Yu Zhengsheng (; ; born 5 April 1945) is a retired Chinese politician. Between 2013 and 2018, he served as the Chairman of the Chinese People's Political Consultative Conference (CPPCC), a largely ceremonial political advisory body. Between 2012 and 2017, Yu was a member of the Politburo Standing Committee of the Chinese Communist Party. 

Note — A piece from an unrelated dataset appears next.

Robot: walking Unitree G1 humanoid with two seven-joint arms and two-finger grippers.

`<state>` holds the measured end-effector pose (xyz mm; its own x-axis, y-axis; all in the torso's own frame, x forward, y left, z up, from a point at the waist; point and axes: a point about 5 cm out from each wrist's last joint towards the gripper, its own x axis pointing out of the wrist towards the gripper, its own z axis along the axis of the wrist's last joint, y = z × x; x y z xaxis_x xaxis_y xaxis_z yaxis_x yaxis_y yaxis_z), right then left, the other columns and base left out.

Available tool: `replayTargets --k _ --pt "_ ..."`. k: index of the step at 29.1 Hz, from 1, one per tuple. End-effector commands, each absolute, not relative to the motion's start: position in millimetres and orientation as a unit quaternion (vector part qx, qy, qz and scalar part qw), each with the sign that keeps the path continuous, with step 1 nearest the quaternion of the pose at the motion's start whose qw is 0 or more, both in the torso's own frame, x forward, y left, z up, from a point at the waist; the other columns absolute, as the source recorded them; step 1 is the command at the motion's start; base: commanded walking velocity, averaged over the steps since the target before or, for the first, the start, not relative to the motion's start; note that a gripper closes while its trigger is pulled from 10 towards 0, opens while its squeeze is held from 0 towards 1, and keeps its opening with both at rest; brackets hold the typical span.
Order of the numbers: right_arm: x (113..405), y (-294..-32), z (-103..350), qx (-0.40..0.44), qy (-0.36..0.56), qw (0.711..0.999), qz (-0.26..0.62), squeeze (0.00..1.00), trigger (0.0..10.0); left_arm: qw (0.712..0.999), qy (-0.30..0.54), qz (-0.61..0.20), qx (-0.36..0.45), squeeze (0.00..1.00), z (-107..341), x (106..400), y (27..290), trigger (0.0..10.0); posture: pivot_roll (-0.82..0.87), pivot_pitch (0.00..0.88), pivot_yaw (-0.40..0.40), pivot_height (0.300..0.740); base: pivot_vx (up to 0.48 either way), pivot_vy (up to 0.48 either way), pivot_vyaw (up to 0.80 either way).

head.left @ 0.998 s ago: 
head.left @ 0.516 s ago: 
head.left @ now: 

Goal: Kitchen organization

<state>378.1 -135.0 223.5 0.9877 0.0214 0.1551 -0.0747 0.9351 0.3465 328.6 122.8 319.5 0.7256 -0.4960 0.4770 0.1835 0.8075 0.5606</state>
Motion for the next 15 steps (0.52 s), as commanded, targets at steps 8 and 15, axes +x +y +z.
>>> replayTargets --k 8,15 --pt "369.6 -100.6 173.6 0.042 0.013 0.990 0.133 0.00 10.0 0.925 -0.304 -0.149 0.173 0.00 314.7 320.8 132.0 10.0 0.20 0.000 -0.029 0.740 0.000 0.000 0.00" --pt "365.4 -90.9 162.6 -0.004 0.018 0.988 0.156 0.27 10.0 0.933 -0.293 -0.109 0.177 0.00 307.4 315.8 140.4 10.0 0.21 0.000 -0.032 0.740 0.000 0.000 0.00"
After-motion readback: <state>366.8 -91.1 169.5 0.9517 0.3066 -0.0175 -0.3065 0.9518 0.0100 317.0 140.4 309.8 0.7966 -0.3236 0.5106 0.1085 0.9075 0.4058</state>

Prior to coming to prominence nationally, Yu served as the Communist Party Secretary of Hubei, and Party Secretary of Shanghai, one of China's most important regional offices. Yu became a member of the Politburo of the Chinese Communist Party in November 2002.

Career 
Yu Zhengsheng was born in the communist revolutionary heartland of Yan'an in 1945, the son of Yu Qiwei (better known as Huang Jing), a Communist revolutionary, and Fan Jin, a frontline journalist. Yu's family was originally from Shaoxing, Zhejiang province. He graduated from Harbin Military Academy of Engineering specializing in the design of automated missiles. In December 1968 he was sent to work in Zhangjiakou, Hebei. Until the mid-1980s his career concentration was in electronic engineering. In 1984, he was asked by Deng Xiaoping's son Deng Pufang to take on a leading role in the Fund for Disabled Persons. 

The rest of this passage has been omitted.